- **What you need to do**
Which of the lines below include "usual"? Each one should be copied out.

- **Records shown**
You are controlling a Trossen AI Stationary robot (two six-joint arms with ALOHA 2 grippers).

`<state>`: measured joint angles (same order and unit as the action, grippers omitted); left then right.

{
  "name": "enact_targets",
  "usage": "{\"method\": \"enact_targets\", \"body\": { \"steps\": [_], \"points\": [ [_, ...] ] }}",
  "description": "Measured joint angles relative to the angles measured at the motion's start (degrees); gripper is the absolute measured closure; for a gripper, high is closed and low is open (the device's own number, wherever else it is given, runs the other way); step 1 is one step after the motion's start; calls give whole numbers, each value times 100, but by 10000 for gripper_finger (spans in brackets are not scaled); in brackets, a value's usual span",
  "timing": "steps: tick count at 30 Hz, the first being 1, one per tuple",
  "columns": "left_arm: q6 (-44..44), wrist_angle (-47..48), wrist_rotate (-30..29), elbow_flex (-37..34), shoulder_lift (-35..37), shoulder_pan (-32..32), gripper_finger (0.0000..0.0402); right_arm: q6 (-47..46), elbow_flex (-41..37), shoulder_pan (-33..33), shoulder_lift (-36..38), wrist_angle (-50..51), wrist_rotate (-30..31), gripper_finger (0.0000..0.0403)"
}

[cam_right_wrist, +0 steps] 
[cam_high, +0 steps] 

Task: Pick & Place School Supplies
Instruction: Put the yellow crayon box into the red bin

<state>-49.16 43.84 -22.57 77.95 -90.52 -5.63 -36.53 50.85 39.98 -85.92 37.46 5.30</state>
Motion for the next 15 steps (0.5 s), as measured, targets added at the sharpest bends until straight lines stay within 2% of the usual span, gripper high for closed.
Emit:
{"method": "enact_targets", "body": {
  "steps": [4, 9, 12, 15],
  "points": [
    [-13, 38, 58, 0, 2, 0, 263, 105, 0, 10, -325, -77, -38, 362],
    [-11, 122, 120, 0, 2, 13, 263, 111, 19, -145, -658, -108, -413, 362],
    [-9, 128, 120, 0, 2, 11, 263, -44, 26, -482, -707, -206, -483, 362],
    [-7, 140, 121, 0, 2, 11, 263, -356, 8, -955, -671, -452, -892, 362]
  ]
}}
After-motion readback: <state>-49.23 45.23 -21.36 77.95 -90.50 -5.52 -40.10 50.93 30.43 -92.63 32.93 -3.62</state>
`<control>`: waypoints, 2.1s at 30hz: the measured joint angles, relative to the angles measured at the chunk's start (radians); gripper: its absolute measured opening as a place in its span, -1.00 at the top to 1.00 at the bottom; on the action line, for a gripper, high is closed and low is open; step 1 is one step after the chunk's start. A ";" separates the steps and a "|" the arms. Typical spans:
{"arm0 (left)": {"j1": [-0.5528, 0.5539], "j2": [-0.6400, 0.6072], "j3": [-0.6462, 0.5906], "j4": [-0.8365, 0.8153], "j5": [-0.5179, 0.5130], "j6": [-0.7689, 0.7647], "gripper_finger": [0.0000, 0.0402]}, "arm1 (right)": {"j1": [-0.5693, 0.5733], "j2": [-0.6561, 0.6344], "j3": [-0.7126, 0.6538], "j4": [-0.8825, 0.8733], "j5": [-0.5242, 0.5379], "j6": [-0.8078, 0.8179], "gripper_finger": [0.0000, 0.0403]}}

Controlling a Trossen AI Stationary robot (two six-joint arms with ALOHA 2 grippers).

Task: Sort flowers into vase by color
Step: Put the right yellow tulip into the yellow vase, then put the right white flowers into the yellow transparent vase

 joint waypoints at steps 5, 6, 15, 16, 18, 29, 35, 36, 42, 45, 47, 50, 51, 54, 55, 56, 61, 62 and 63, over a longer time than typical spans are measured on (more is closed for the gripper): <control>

- **Answer to this problem**
  "description": "Measured joint angles relative to the angles measured at the motion's start (degrees); gripper is the absolute measured closure; for a gripper, high is closed and low is open (the device's own number, wherever else it is given, runs the other way); step 1 is one step after the motion's start; calls give whole numbers, each value times 100, but by 10000 for gripper_finger (spans in brackets are not scaled); in brackets, a value's usual span",
Motion for the next 15 steps (0.5 s), as measured, targets added at the sharpest bends until straight lines stay within 2% of the usual span, gripper high for closed.

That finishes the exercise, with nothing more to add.